## What you should do
Only those lines running from the start of the listing below through the line that holds "Outline the brown cardboard box." are to be written out, exactly and in full.

[Information provided]

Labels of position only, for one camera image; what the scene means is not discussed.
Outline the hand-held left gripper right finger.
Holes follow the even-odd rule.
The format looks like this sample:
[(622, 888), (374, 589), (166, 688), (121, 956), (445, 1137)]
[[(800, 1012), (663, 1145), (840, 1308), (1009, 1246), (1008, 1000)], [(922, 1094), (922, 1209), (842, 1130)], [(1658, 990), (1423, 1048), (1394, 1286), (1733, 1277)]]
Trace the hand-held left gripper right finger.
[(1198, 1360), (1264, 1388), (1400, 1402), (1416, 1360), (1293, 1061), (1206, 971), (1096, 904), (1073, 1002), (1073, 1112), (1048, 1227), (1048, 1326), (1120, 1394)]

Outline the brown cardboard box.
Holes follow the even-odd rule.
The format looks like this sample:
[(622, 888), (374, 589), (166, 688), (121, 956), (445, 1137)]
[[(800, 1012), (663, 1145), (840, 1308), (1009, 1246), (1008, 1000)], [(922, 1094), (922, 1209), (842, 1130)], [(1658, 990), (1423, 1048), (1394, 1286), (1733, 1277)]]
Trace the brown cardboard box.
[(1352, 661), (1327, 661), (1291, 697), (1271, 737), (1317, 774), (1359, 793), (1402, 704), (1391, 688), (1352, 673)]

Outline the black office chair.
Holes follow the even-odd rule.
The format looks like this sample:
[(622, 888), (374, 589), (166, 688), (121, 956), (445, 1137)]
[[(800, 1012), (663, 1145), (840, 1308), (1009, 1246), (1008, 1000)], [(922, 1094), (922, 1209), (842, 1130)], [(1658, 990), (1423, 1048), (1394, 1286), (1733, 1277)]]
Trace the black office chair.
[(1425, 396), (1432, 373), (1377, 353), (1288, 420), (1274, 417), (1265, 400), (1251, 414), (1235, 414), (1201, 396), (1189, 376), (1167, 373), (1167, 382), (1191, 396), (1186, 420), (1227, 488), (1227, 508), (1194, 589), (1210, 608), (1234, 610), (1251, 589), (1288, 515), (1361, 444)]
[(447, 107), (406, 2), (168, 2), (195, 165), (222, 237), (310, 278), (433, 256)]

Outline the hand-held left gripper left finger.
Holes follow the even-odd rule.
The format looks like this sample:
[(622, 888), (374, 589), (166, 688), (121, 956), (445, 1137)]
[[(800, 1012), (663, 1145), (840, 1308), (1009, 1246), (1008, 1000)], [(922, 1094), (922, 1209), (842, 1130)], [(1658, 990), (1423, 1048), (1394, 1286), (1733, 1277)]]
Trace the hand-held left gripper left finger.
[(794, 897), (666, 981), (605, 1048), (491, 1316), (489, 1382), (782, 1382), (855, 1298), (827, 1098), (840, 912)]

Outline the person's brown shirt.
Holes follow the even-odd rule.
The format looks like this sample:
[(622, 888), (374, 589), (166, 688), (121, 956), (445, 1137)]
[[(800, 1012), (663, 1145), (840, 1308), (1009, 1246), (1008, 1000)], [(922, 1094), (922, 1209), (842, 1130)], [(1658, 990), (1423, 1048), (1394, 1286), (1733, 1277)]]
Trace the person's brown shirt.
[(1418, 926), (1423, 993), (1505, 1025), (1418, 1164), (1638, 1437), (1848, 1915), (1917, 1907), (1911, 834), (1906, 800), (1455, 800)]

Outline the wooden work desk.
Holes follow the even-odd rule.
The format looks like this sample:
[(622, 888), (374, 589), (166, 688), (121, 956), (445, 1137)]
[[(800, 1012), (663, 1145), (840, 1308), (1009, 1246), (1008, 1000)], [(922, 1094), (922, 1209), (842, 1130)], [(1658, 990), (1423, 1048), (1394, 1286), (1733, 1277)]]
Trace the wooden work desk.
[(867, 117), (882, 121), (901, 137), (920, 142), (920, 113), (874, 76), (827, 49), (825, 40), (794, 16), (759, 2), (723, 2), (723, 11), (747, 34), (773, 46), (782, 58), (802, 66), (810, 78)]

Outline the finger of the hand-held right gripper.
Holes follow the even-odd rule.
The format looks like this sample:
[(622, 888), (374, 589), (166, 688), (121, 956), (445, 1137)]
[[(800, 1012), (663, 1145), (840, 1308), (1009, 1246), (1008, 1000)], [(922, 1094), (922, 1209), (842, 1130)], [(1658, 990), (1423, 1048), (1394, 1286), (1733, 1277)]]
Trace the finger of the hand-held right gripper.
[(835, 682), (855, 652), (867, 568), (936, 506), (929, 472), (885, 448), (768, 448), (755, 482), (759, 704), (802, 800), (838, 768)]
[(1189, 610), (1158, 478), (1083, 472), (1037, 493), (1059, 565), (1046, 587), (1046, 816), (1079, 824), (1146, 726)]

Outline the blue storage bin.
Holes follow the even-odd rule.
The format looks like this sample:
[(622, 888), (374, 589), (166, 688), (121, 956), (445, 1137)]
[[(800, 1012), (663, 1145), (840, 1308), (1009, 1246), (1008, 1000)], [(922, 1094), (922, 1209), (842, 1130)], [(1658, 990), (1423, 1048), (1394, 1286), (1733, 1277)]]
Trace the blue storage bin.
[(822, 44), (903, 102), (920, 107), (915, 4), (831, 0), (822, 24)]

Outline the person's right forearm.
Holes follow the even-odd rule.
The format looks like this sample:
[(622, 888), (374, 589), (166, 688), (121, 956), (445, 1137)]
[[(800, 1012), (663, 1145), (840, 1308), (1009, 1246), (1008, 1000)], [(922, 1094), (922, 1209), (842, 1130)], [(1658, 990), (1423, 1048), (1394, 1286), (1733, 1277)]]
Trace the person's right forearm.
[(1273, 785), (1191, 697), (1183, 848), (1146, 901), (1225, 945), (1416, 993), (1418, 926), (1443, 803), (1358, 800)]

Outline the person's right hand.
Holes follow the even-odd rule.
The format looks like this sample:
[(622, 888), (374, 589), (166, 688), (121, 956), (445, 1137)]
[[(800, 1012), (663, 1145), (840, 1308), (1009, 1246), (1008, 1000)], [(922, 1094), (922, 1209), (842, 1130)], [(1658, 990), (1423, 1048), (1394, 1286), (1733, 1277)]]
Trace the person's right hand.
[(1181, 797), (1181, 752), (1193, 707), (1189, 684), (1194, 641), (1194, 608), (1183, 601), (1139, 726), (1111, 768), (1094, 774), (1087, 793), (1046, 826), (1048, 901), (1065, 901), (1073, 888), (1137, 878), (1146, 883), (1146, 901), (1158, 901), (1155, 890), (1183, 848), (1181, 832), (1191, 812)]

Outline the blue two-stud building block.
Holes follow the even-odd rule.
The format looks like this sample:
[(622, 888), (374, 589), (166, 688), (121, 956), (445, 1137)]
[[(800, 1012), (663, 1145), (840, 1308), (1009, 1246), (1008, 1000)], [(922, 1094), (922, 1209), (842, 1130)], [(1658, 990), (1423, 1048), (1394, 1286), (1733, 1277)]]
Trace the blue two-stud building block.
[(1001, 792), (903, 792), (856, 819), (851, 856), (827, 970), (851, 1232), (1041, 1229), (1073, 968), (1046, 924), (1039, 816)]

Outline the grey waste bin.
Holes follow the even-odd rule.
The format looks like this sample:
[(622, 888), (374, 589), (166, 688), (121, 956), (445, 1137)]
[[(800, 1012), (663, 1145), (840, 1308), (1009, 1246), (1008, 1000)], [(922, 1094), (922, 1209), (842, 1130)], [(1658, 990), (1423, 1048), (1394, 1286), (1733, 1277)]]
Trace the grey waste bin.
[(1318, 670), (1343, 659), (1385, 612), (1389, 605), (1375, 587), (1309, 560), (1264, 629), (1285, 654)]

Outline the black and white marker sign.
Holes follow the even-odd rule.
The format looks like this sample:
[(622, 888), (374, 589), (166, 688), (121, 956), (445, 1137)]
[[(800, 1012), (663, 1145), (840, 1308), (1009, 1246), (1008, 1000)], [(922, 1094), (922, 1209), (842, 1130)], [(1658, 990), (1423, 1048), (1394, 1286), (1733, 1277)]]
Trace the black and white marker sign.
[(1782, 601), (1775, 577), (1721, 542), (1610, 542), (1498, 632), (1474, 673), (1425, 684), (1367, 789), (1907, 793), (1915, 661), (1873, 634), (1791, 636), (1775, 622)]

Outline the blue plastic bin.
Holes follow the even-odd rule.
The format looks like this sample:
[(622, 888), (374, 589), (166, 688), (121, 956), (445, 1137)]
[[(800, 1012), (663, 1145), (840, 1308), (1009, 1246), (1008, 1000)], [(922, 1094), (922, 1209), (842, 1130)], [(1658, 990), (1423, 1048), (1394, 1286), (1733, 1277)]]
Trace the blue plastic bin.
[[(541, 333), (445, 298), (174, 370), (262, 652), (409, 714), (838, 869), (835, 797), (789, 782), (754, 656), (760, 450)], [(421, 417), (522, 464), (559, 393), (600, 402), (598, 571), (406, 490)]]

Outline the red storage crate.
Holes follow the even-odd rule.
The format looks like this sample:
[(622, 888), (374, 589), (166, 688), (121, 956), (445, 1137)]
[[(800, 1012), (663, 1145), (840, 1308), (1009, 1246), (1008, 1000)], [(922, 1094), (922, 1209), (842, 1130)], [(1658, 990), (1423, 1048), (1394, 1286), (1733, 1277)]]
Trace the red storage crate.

[/Information provided]

## Task output
Labels of position only, for one camera image; what the scene means is not discussed.
Outline the hand-held left gripper right finger.
Holes follow the even-odd rule.
The format looks like this sample:
[(622, 888), (374, 589), (166, 688), (121, 956), (445, 1137)]
[[(800, 1012), (663, 1145), (840, 1308), (1009, 1246), (1008, 1000)], [(922, 1094), (922, 1209), (842, 1130)], [(1658, 990), (1423, 1048), (1394, 1286), (1733, 1277)]]
Trace the hand-held left gripper right finger.
[(1198, 1360), (1264, 1388), (1400, 1402), (1416, 1360), (1293, 1061), (1206, 971), (1096, 904), (1073, 1002), (1073, 1112), (1048, 1227), (1048, 1326), (1120, 1394)]

Outline the brown cardboard box.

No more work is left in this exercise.